*Work request*. Scan the records for lines with the word "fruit", and copy every such line.

[Records from a data collection]
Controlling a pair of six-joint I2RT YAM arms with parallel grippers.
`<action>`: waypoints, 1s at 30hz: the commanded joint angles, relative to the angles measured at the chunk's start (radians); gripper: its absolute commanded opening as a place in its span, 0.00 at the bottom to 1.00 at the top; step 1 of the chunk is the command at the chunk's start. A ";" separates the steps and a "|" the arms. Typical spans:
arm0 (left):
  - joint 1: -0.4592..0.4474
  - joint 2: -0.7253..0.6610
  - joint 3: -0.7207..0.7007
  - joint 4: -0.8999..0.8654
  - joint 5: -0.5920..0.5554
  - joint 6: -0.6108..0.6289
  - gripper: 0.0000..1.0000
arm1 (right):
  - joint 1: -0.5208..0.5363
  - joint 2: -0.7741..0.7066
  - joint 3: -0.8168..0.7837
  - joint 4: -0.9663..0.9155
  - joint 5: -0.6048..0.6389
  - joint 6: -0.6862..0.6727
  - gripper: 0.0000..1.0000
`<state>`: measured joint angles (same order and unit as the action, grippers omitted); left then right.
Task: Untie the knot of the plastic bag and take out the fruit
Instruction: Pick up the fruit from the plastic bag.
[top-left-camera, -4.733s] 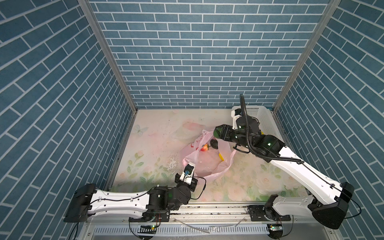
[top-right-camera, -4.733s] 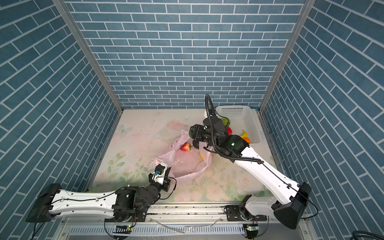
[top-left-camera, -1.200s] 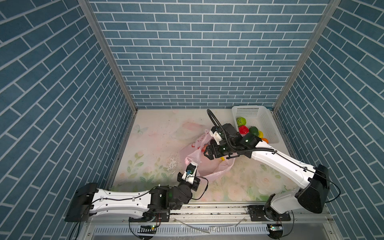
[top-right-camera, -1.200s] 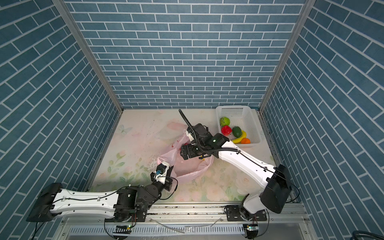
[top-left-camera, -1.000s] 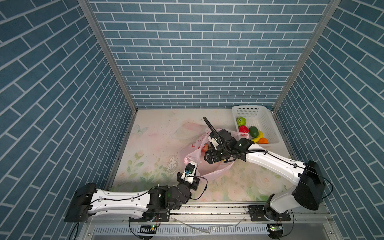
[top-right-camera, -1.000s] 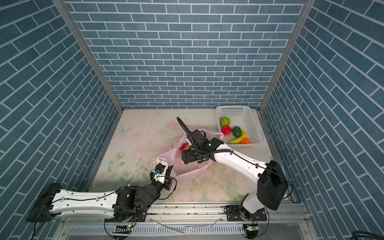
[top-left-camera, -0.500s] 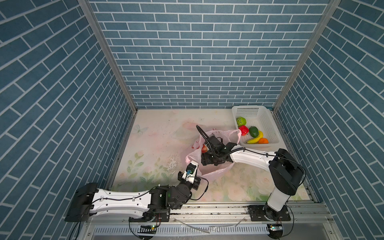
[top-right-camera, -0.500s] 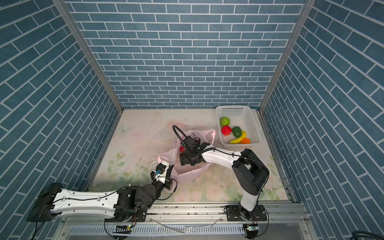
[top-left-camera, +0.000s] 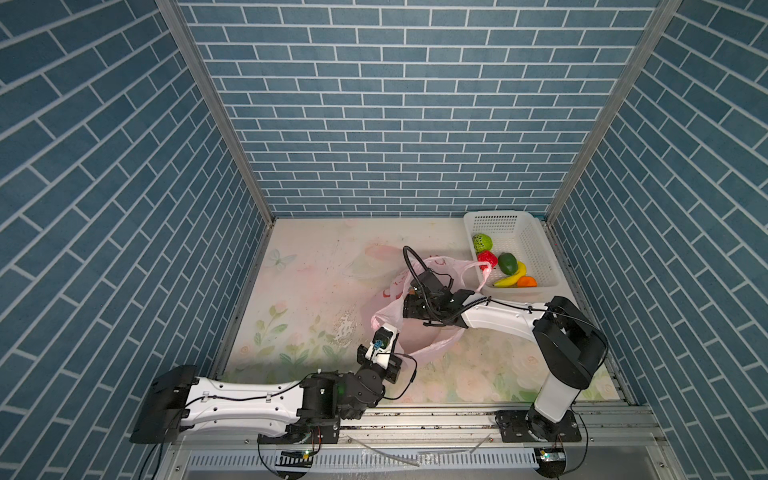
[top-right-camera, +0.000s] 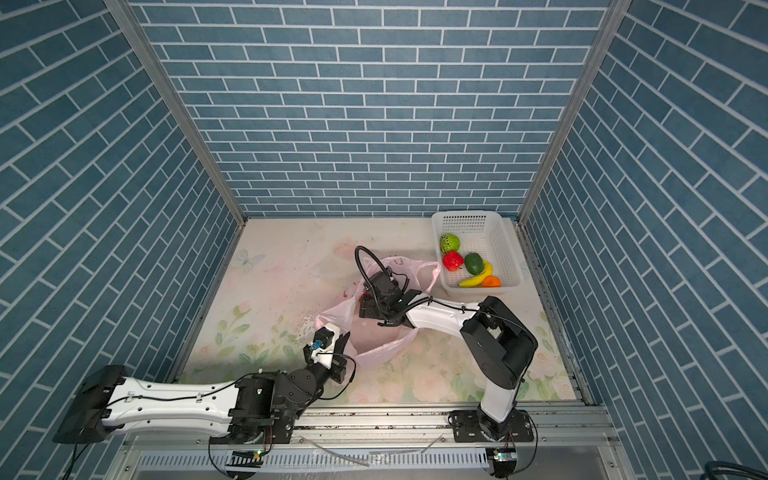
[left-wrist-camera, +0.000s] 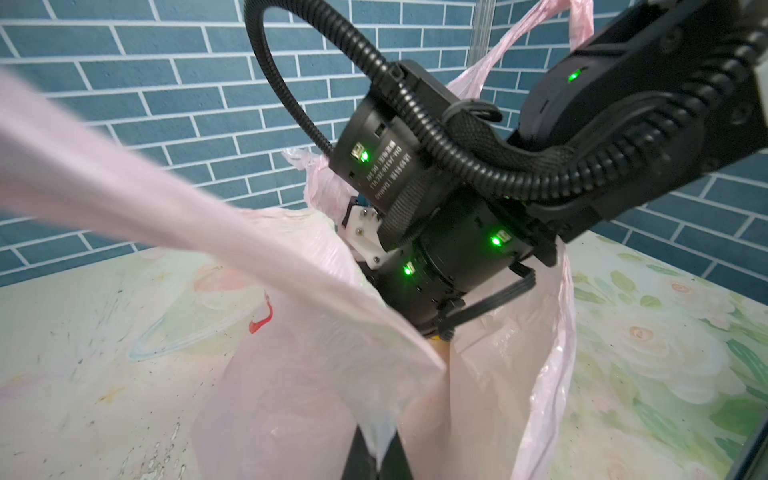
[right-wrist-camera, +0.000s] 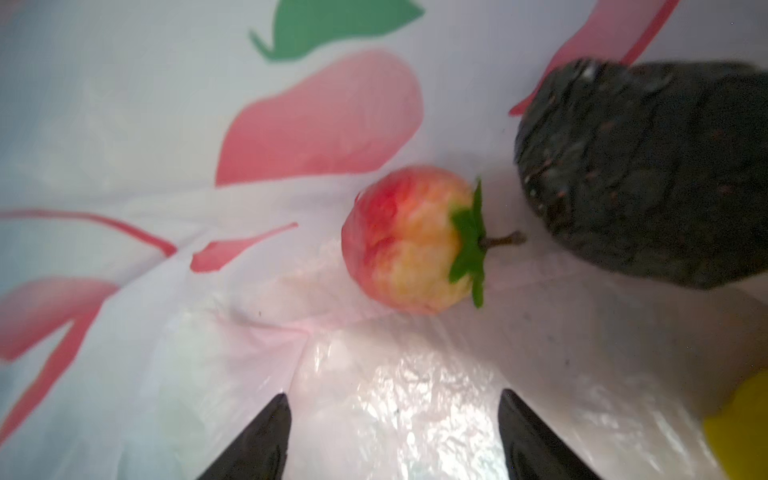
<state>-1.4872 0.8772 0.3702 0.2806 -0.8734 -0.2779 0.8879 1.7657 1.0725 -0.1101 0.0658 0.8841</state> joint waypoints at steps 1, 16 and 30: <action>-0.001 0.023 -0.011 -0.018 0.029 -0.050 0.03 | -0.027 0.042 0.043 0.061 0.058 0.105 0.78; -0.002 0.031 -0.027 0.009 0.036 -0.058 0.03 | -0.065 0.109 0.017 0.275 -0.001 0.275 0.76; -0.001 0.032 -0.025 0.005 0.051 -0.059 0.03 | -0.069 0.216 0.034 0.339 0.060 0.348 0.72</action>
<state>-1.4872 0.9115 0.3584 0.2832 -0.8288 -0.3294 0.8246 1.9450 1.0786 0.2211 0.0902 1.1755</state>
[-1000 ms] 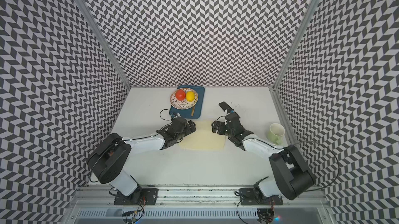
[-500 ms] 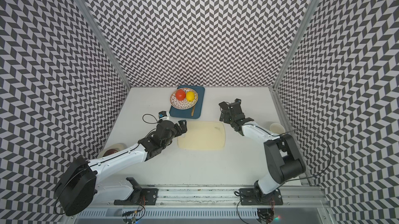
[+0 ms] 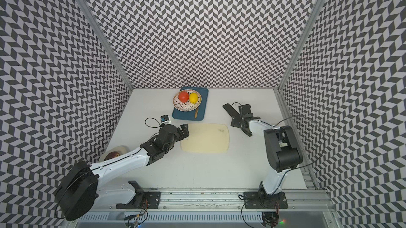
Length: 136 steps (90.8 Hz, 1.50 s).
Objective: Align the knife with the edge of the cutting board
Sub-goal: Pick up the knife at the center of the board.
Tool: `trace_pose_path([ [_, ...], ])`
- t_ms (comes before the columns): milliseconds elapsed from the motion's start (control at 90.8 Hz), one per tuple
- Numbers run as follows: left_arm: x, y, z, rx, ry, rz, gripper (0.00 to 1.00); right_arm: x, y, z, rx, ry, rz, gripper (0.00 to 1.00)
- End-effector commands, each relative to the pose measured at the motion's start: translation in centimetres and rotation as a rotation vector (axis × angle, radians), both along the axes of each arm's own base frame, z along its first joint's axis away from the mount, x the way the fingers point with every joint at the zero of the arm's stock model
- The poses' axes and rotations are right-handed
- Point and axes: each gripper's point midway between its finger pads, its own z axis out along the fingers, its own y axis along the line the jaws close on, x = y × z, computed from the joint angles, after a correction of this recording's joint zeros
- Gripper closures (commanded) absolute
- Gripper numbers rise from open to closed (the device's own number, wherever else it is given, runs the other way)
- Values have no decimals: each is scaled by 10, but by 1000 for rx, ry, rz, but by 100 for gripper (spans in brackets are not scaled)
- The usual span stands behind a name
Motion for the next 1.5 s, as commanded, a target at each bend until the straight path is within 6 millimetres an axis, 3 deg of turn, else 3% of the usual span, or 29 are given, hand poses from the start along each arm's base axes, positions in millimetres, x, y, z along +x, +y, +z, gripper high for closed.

*Response to the exercise*.
Task: Untie the knot of the plastic bag and take out the fruit
Instruction: Pick up the fruit from the plastic bag.

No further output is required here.